Idea: Caching Meteor method results on client

I do something similar - data over methods, cached in localstorage (through Ground:DB)

I use a local package with a factory for creating a collection. Using a factory from a package let’s me provide a separate method for server and client from one import location (import { makeCollection } from 'meteor/pixstori:collections'). Then I use that to create my collections. On the server, I just create a standard Meteor Mongo collection. On the client I create a Ground:DB collection, which uses minimongo and localforage.

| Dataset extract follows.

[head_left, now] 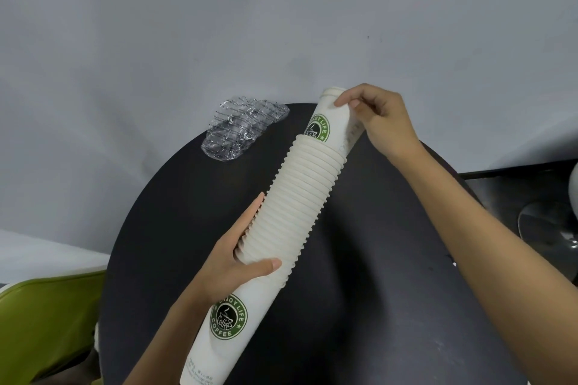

To bridge the data, I grab data over a method, instead of pub/sub, and simply do a brute force replacement (Ground:DB doesn’t allow updating full documents, so I just delete and re-insert by ID). I do this mostly on componentDidMount, in a data provider component. I also have a second method set up for garbage collection - sends a list of IDs from local through a method, and gets back any IDs which are missing from the server - those are nuked in local. The server is always the single source of truth. Syncing is handled by normal component lifecycle in most cases, but any sort of more robust syncing can be implemented here. In some cases, after (or before for optimistic updates) a form update over a method, I do a little syncing in a Flex like action hook.

I really like having my local mini-mongo to feed my view tree. It’s super easy to work with. At some point I’ve been planning to move to SQL (denormalization is like writing to a cache - it’s the wrong approach in the data tier, IMHO, but well suited for local/offline document storage!) and apollo on the server, and only use Mongo client side through Ground:DB, and the same patterns I’ve already described above.

If your query really is the slow part of a tree re-render, and there’s something triggering the query to re-run, nothing I’ve described will help with that. But if it’s the react tree rendering itself, there are ways to optimize that. In thinking about it, there should be ways to avoid having that method called a lot using React’s optimization techniques, instead of writing your own caching system at this level. You can use PureComponent or implement a more robust shouldComponentUpdate specific to your needs. You could even hoist your data provider, and use the context api to deliver the data down the tree.